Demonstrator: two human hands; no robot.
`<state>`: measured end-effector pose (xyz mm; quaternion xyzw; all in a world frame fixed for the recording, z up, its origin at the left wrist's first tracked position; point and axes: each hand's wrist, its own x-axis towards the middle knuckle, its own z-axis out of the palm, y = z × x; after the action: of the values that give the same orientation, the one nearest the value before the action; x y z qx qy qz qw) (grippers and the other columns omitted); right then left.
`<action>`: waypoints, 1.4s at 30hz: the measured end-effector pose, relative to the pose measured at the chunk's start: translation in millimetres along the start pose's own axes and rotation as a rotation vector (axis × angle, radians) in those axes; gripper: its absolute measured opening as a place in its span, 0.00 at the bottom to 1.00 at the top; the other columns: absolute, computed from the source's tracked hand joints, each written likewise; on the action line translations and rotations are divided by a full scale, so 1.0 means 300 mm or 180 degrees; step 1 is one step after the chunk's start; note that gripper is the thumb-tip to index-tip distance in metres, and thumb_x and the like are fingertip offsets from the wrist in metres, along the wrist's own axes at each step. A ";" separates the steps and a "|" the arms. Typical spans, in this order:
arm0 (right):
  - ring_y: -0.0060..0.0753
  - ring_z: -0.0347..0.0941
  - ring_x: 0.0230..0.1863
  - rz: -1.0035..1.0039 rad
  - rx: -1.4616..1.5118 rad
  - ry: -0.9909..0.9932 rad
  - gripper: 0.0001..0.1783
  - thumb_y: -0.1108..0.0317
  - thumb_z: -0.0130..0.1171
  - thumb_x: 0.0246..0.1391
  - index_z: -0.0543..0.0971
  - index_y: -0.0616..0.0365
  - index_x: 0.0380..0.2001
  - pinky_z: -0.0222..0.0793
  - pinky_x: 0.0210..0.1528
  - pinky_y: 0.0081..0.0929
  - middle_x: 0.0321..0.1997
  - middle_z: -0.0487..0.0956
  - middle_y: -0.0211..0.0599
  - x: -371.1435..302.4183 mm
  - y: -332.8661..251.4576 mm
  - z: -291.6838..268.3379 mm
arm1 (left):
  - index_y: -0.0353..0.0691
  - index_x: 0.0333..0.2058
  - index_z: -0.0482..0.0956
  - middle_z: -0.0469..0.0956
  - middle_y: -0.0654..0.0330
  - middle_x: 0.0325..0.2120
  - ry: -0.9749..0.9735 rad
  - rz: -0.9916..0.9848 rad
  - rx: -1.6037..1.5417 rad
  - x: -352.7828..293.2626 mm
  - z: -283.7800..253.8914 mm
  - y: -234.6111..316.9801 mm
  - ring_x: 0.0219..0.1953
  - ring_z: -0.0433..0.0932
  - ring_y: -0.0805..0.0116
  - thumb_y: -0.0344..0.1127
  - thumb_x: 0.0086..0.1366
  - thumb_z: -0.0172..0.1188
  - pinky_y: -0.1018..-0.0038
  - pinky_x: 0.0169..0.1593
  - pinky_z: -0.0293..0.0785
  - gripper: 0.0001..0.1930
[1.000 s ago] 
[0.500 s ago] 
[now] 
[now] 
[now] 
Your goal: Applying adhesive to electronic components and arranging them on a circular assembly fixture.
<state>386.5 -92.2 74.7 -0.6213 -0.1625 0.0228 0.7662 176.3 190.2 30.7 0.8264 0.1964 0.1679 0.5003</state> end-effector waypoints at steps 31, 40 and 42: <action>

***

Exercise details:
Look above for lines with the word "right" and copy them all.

Completed task:
`<state>`: measured end-effector pose (xyz mm; quaternion xyzw; all in a world frame fixed for the recording, z up, its origin at the left wrist's first tracked position; point and axes: each hand's wrist, its own x-axis towards the middle knuckle, its own z-axis out of the palm, y = z × x; after the action: of the values that give the same orientation, the one nearest the value before the action; x y z qx qy qz qw) (grippers and the other columns omitted); right then left.
arm0 (right):

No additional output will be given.